简要说明
common文件定义了一个Caffe类,Caffe类里面定义了一个RNG类(random number generator ),RNG类里面定义了一个Generator类,Generator类里面有一个指向rng_t的指针。
rng_t其实就是就是boost::mt19937。(这是因为在rng.hpp中有这么一句话:typedef boost::mt19937 rng_t;)
Caffe对象中有一个指向RNG对象的指针,RNG对象中有一个指向Generator对象的指针,Generator中有一个指向rng_t的指针,并且可以用相应的函数返回这些指针。
主要成员变量的结构
class Caffe
{
shared_ptr<RNG> random_generator_;//指向一个子类RNG对象的指针
Brew mode_; //enum Brew { CPU, GPU };
int solver_count_;
bool root_solver_;
//如果是gpu+cpu模式,那么Caffe()后,solver_count_为1,root_solver为true
class RNG //random number generator
{
shared_ptr<Generator> generator_;//指向一个构造器的指针
class Generator
{
private:
shared_ptr<caffe::rng_t> rng_;//指向rng_t对象的指针
// rng_t就是boost::mt19937;
};
}
}
函数结构
class Caffe
{
Caffe& Caffe::Get() //返回一个指向Caffe对象的指针,如果没有,new一个。

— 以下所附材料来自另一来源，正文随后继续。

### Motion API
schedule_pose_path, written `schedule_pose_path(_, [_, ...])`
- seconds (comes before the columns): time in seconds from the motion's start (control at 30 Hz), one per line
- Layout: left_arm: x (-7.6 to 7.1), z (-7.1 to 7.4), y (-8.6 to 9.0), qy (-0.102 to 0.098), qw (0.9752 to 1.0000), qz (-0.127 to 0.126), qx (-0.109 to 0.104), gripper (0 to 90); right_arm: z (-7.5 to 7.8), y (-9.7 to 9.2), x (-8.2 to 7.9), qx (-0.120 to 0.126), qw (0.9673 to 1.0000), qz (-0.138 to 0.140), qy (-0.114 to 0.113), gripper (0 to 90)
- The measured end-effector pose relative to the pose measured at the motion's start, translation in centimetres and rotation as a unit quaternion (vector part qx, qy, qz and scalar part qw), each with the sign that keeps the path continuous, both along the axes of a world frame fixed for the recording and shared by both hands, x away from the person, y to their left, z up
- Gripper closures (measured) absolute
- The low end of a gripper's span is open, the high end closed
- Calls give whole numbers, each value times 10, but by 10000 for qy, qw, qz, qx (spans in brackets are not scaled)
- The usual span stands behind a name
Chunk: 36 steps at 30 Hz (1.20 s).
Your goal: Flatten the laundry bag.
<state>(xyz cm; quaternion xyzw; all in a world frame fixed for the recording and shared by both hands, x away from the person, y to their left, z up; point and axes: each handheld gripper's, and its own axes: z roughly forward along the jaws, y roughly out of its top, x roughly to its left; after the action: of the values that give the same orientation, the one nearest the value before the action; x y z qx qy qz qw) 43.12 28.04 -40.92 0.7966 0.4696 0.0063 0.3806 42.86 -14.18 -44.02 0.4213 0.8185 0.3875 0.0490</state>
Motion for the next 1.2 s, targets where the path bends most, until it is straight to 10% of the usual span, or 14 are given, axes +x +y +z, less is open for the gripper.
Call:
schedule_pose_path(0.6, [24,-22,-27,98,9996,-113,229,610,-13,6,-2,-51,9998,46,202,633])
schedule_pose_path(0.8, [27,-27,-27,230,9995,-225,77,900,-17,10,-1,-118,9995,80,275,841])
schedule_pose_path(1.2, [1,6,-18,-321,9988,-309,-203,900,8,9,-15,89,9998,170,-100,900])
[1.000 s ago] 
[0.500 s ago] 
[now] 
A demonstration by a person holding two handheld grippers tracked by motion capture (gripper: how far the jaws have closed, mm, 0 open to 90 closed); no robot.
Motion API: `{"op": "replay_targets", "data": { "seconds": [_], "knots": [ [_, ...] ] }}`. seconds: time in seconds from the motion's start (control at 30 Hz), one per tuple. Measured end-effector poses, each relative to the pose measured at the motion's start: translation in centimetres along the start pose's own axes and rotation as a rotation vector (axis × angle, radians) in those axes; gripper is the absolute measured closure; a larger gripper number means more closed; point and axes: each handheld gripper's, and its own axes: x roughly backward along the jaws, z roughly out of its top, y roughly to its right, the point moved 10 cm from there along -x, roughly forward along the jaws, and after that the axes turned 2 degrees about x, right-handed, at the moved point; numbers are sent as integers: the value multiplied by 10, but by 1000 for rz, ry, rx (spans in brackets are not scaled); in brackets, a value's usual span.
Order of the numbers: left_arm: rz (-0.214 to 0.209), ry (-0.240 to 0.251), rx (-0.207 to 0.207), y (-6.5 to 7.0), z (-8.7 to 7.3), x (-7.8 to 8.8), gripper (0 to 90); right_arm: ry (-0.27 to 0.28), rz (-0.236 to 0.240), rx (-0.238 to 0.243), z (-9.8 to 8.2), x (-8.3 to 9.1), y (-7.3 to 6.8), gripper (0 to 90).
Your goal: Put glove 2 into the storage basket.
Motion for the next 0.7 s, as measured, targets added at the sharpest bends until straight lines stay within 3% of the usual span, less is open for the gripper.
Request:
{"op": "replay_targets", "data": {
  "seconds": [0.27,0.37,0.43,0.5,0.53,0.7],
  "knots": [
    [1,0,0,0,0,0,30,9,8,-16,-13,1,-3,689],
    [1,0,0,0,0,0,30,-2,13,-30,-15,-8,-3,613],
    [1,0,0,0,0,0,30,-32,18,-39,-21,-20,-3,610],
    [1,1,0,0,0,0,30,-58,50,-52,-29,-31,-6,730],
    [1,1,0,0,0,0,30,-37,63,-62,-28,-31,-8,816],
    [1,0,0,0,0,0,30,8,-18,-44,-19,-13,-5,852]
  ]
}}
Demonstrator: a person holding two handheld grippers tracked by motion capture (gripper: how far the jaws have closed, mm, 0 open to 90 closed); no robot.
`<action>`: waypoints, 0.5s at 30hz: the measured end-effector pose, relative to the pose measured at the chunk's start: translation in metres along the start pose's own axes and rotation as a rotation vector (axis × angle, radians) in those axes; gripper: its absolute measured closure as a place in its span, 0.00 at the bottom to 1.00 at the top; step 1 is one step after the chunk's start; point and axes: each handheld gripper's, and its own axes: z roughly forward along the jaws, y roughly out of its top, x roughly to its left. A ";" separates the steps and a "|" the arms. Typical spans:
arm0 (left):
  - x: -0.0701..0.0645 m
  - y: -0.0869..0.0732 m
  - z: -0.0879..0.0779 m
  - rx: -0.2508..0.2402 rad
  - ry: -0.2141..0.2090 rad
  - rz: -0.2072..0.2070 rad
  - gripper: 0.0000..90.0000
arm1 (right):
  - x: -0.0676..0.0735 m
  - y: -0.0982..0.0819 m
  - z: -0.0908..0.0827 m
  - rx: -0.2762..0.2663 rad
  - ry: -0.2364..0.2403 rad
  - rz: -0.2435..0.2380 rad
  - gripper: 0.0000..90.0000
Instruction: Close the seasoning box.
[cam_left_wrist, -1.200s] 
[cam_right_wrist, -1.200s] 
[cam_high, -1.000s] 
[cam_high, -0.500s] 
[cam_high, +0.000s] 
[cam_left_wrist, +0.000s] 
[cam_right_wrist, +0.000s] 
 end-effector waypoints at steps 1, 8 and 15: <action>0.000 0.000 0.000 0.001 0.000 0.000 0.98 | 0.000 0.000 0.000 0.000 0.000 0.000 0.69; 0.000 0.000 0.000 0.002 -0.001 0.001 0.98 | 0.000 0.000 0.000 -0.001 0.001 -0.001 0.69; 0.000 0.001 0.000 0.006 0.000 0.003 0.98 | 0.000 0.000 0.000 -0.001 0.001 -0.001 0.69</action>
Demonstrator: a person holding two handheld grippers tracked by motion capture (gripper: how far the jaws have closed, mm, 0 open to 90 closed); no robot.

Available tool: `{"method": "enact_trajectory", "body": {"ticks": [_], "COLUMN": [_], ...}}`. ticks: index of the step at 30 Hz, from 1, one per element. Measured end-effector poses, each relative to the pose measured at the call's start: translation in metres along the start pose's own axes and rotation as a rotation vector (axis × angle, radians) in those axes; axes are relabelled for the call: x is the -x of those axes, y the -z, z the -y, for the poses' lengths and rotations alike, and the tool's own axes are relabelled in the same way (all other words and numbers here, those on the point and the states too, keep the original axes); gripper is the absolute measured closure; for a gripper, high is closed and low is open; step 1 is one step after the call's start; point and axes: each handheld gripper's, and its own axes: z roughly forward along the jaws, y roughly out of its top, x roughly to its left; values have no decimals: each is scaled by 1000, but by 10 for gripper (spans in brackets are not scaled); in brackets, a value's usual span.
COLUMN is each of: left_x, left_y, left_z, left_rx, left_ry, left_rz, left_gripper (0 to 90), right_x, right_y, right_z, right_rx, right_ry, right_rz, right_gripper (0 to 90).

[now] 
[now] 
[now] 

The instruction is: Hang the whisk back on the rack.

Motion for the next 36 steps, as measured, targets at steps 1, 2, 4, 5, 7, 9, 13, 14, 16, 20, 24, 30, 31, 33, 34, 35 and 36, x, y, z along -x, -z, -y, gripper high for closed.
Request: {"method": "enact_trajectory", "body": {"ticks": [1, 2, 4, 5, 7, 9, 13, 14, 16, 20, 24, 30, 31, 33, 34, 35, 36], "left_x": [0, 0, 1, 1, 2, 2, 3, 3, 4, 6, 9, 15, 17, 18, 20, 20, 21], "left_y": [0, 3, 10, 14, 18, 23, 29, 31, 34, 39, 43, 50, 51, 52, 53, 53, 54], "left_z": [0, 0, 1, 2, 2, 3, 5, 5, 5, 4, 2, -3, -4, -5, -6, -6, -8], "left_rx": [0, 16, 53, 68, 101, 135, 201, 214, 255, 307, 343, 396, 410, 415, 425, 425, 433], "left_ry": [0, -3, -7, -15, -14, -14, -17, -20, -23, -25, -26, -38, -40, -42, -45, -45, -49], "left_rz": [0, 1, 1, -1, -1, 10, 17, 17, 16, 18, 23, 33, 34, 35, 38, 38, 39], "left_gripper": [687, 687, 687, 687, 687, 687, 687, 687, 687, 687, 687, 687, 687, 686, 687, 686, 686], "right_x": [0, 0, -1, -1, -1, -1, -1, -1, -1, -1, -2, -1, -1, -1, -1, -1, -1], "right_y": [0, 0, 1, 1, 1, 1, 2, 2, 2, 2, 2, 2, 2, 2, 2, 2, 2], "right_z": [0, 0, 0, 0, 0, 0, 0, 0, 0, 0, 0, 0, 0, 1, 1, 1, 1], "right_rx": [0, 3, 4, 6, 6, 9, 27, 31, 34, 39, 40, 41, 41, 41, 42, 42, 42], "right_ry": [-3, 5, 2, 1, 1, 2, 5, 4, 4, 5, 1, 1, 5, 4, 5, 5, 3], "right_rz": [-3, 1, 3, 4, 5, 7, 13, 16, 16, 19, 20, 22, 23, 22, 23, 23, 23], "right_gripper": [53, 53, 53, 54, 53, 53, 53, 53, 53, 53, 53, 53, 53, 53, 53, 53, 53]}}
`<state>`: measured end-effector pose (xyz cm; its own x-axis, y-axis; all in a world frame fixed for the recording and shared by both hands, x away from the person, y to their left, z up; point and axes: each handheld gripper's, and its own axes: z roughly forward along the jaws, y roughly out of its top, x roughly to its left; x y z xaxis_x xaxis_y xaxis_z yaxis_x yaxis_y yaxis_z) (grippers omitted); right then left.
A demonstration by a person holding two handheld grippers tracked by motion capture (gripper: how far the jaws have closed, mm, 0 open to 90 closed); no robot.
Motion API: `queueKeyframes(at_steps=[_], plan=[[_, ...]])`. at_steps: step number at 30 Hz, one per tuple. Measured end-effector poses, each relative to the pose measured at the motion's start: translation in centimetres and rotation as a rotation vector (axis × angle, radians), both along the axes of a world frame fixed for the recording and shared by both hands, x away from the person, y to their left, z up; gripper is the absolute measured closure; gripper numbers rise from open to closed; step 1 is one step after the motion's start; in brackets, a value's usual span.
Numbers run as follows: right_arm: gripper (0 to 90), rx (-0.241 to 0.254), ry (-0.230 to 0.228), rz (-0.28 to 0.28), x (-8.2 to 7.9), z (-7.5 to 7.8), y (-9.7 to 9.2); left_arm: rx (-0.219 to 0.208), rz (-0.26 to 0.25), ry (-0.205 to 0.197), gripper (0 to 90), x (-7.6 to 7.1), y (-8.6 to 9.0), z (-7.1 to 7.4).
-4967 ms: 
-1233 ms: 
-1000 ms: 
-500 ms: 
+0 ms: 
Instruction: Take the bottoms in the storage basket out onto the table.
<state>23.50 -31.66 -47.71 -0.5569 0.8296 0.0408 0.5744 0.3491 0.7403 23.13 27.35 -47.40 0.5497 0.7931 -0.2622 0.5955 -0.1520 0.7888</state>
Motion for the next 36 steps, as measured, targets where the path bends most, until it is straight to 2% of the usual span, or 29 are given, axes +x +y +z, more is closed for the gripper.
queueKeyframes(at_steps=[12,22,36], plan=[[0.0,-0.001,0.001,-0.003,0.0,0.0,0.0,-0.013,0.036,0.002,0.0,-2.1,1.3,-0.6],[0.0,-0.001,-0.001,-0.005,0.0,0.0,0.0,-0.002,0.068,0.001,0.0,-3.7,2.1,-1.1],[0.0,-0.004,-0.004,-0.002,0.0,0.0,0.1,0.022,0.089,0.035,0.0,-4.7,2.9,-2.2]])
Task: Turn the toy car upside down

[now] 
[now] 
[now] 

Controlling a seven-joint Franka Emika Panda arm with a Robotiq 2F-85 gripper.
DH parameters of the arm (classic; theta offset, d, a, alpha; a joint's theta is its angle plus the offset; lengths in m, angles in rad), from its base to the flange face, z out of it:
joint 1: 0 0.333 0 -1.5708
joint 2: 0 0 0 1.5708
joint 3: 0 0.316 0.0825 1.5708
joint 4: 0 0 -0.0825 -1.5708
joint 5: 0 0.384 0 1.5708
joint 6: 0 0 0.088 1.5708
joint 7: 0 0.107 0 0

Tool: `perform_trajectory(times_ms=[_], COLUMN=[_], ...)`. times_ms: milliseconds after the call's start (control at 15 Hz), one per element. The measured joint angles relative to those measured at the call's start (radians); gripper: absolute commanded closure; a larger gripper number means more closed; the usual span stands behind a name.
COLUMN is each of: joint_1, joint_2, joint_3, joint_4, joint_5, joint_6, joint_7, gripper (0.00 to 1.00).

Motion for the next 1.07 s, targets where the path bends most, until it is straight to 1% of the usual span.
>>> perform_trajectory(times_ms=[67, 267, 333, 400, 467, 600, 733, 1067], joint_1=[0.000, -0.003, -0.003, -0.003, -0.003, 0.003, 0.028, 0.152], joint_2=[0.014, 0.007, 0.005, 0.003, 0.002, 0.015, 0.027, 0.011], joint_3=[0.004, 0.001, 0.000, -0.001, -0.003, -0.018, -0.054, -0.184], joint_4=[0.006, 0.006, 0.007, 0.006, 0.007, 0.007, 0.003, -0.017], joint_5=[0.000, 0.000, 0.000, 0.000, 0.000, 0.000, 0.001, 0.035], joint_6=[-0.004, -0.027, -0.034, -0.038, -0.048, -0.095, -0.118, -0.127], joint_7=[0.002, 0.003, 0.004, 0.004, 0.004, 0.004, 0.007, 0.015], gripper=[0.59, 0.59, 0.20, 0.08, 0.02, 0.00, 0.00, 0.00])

inline static RNG& rng_stream(); //目的返回random_generator_(RNG),没有生成一个
class RNG //random number generator
{
void* generator();////返回(void*)rng_t
class Generator
{
};
}
}
caffe_rng()最后返回的是boost::mt19937的指针
inline static RNG& rng_stream() { //rng_stream返回RNG
if (!Get().random_generator_) {
Get().random_generator_.reset(new RNG());
}
return *(Get().random_generator_);
}
void* Caffe::RNG::generator() {//返回(void*)rng_t
return static_cast<void*>(generator_->rng());
}
inline rng_t* caffe_rng() {//rng_stream().generator()
return static_cast<caffe::rng_t*>(Caffe::rng_stream().generator());
}
Caffe::rng_stream 返回类型是RNG, Caffe::RNG::generator()返回(void*)rng_t,所以最后返回rng_t,而且是用static_cast从void*转化为rng_t*
RNG类
class RNG {
public:
RNG();
explicit RNG(unsigned int seed);
explicit RNG(const RNG&);
RNG& operator=(const RNG&);
void* generator();
private:
class Generator;
shared_ptr<Generator> generator_;
};
cluster_seedgen()的功能就是获取一个int64_t类型的随机种子
//获取随机数种子
int64_t cluster_seedgen(void) {
int64_t s, seed, pid;
FILE* f = fopen("/dev/urandom", "rb");
if (f && fread(&seed, 1, sizeof(seed), f) == sizeof(seed)) {
fclose(f);
return seed;
}
LOG(INFO) << "System entropy source not available, "
"using fallback algorithm to generate seed instead.";
if (f)
fclose(f);
pid = getpid();
s = time(NULL);
seed = std::abs(((s * 181) * ((pid - 83) * 359)) % 104729);
return seed;
}
Generator类
class Caffe::RNG::Generator {
public:
//两个构造函数,但是都利用随机数种子int64_t
Generator() : rng_(new caffe::rng_t(cluster_seedgen())) {}
explicit Generator(unsigned int seed) : rng_(new caffe::rng_t(seed)) {}
//返回rng_t指针
caffe::rng_t* rng() { return rng_.get(); }
private:
shared_ptr<caffe::rng_t> rng_;
};
common.hpp:
#ifndef CAFFE_COMMON_HPP_
#define CAFFE_COMMON_HPP_
#include <boost/shared_ptr.hpp>
#include <gflags/gflags.h>
#include <glog/logging.h>
#include <climits>
#include <cmath>
#include <fstream> // NOLINT(readability/streams)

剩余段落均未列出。